The communications cycle is further speeded up by the mechanisms to enforce message accountability. These significantly lessen phone tag, allowing employees more time to attend to their duties. In a healthcare sector, this means less time waiting by a phone and more time giving healthcare to patients.
This acceleration of the communications cycle also minimized the time it takes to admit or discharge a patient, how long it takes for prescription mistakes to be resolved, and the length of time it may take for invoices to be settled. Ultimately, secure messaging is a lot more effective than email, and less trouble to adapt than resolving HIPAA compliance for email.

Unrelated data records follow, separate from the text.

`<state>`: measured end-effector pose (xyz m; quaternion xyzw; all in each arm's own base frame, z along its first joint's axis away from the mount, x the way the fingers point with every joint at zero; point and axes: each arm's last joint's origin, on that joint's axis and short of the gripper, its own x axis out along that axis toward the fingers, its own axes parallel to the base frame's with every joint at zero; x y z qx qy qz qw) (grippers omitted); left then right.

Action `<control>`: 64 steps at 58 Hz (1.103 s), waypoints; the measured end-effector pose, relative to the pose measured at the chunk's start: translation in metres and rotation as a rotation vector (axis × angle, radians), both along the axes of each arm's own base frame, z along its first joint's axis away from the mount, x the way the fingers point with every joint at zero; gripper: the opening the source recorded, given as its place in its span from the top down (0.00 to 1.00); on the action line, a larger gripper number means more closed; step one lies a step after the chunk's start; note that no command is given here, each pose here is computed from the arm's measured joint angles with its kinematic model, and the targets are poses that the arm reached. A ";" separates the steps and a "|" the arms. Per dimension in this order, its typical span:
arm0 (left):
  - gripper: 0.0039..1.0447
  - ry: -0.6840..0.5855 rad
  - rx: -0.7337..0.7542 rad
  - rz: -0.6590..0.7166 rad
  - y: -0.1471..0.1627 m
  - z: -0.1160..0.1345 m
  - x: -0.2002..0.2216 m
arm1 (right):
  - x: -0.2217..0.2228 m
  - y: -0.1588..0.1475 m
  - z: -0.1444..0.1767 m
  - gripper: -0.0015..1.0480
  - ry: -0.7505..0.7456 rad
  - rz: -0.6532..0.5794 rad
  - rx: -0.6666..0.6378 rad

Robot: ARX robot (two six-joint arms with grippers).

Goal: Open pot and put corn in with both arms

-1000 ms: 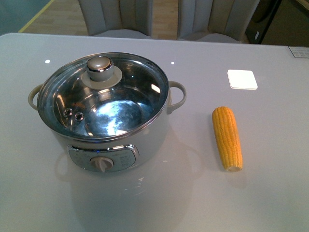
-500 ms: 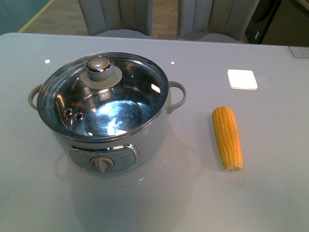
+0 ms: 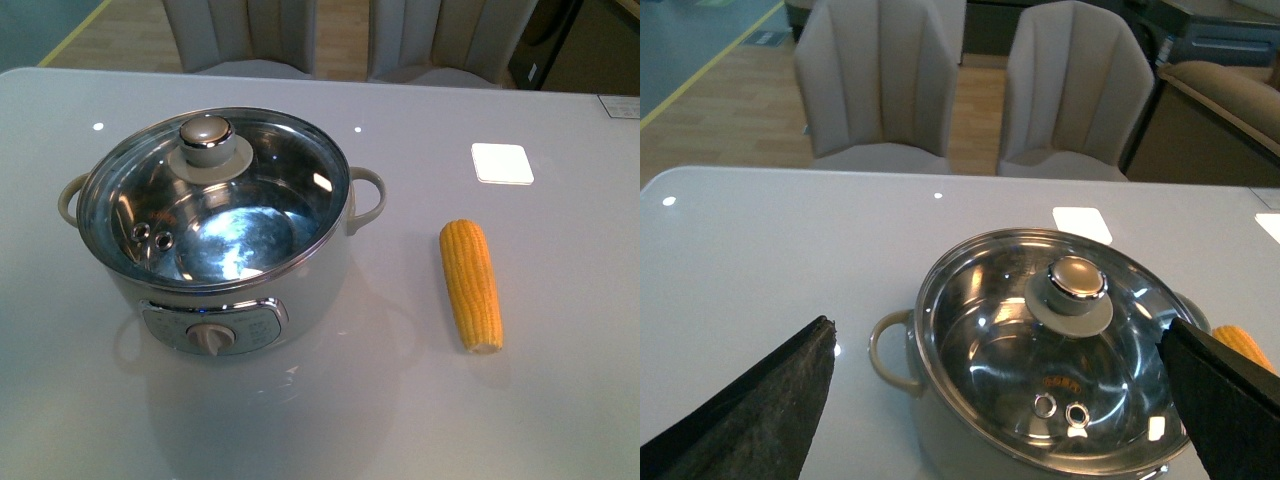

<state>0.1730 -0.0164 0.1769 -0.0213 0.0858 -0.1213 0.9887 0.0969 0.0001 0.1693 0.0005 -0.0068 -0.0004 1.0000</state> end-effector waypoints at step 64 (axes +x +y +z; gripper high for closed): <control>0.06 0.149 0.159 -0.309 -0.070 -0.075 0.153 | 0.000 0.000 0.000 0.08 0.000 0.000 0.000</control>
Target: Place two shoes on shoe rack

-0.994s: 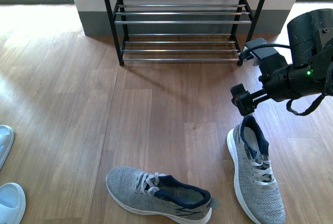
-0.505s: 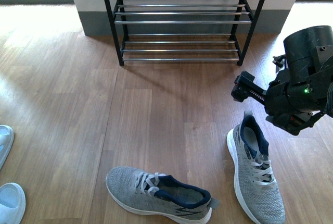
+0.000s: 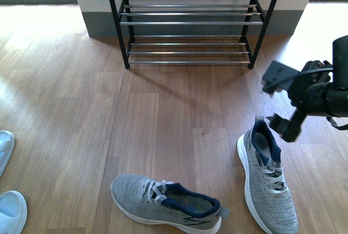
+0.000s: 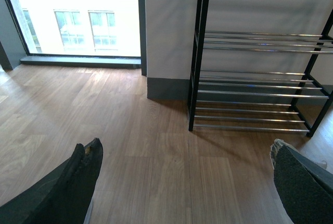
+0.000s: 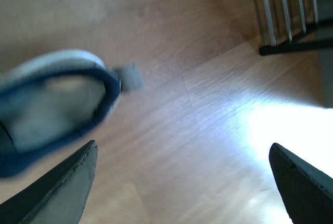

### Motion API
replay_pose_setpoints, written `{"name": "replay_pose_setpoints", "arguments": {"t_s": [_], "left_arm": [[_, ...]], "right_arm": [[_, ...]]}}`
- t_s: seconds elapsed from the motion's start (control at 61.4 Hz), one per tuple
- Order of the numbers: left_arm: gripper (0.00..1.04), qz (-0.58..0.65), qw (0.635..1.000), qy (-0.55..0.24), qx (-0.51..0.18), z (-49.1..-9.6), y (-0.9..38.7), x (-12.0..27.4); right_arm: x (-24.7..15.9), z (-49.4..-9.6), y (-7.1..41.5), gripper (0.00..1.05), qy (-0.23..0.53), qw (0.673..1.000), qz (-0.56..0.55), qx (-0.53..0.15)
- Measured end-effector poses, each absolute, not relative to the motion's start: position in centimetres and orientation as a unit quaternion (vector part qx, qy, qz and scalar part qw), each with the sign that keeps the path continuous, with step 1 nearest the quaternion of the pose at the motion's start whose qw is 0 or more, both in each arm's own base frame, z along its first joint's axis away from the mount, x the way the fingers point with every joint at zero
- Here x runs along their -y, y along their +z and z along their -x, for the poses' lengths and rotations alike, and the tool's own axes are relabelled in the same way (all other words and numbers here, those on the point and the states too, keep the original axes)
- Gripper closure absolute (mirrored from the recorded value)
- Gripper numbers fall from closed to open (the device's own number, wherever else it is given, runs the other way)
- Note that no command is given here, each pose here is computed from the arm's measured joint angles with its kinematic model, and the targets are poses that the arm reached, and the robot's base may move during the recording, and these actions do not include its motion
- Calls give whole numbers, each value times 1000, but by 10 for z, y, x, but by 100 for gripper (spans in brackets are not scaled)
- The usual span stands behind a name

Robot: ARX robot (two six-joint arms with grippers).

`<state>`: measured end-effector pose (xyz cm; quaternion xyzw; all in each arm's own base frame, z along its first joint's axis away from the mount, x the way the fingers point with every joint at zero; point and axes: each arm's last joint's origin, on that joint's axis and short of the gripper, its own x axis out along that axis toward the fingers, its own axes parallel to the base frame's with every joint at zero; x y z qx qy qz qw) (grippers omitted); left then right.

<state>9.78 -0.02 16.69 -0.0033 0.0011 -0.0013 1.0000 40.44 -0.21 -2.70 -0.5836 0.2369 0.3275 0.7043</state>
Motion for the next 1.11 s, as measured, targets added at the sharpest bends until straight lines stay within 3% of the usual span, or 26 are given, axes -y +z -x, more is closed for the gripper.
{"name": "replay_pose_setpoints", "arguments": {"t_s": [0.147,0.44,0.798,0.945,1.108], "left_arm": [[9,3,1000,-1,-1,-98,167,0],[9,3,1000,-1,-1,-98,167,0],[9,3,1000,-1,-1,-98,167,0],[9,3,1000,-1,-1,-98,167,0],[9,3,1000,-1,-1,-98,167,0]], "right_arm": [[27,-402,-45,9,413,524,731,-144],[54,-392,-84,9,455,542,681,-187],[55,-397,-84,9,450,544,684,-183],[46,-406,-92,9,445,547,694,-145],[-3,-416,-118,9,444,530,720,-61]]}}
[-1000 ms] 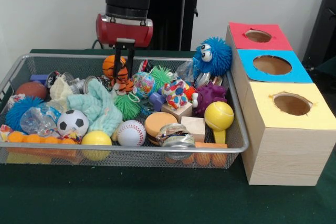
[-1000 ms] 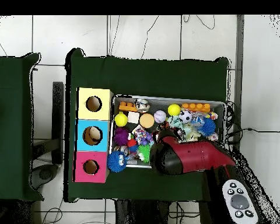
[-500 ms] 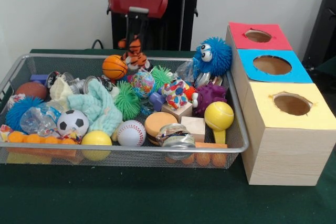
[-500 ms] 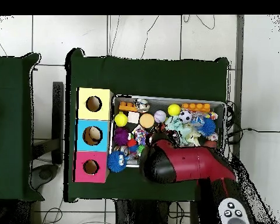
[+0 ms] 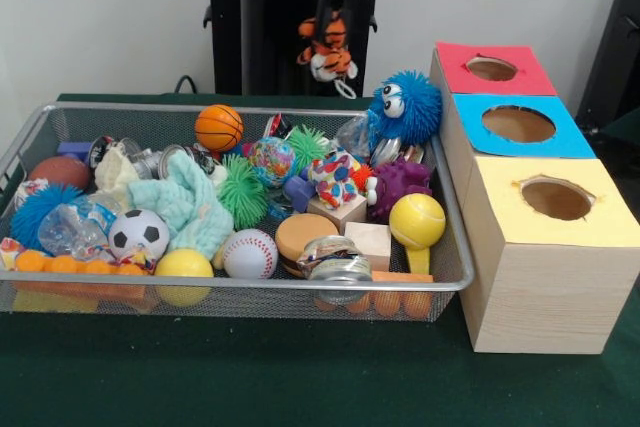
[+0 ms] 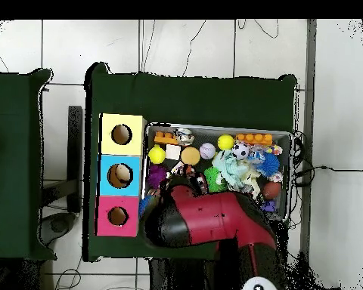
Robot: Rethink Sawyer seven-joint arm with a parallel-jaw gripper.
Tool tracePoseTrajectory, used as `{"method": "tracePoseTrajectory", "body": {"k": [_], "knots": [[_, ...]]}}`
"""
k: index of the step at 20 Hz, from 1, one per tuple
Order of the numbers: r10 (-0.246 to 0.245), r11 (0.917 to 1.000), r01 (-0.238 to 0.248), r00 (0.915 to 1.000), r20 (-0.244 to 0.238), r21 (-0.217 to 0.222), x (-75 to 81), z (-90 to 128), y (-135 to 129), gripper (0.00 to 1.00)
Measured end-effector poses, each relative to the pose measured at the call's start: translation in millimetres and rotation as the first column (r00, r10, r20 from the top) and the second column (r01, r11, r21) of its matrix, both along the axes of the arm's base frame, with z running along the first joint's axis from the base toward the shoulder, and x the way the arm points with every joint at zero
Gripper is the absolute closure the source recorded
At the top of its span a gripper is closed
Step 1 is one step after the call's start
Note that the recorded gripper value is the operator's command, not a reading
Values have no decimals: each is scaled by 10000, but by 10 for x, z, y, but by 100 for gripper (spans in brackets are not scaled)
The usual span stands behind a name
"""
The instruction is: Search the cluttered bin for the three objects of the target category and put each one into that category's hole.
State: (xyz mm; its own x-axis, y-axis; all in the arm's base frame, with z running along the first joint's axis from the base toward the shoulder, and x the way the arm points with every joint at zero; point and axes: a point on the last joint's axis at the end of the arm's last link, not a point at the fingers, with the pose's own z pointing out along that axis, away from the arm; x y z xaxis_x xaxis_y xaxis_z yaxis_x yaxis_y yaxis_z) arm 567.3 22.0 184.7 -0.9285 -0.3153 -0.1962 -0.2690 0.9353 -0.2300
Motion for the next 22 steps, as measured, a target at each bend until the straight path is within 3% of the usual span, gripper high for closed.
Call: {"method": "tracePoseTrajectory", "body": {"k": [7,12,18,22], "knots": [[651,9976,-650,9979,15,-241,-135,117,534,100],[787,9962,-789,9969,-57,-363,-250,131,729,100],[706,9960,-712,9974,-118,-548,-389,154,875,100],[291,9974,-299,9995,-142,-648,-528,141,989,100]]}}
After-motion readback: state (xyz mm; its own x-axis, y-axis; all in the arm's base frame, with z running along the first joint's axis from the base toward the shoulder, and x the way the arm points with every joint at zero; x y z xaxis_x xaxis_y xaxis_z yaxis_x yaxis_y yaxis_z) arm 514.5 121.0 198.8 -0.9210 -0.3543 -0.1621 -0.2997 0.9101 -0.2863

PHI Encrypted Email Archiving
So far as the implementation of a secure messaging solution is an acceptable alternative to email, covered bodies are required to retain past communications including PHI for a period of six years. Depending on the size of the covered body, and the volume of emails that have been sent and received during this duration of time, the retention of PHI can create a storage issue for many groups. The solution to this potential problem is encrypted email archiving for PHI.
Suppliers providing an email archiving service are referred to as Business Associates, and have to comply with the same requirements of the HIPAA Security Rule as covered bodies. Therefore, their service has to have access controls, audit controls, integrity controls, and ID authentication in order to guarantee the integrity of PHI. In order to adhere with HIPAA email rules on transmission security, all emails should be encrypted at source before being shared with the service provider’s secure storage facility for archiving.
The main benefit to encrypting email archives for PHI is that, as the emails and their attachments are being encrypted, the content of each email is indexed. This results in easy retrieval should a covered body need to access an email quickly to adhere with an audit request or to advance discovery. Other benefits include the releasing of storage space on a covered bodies servers and that encrypted email arching for PHI can be used as part of a disaster recovery measure.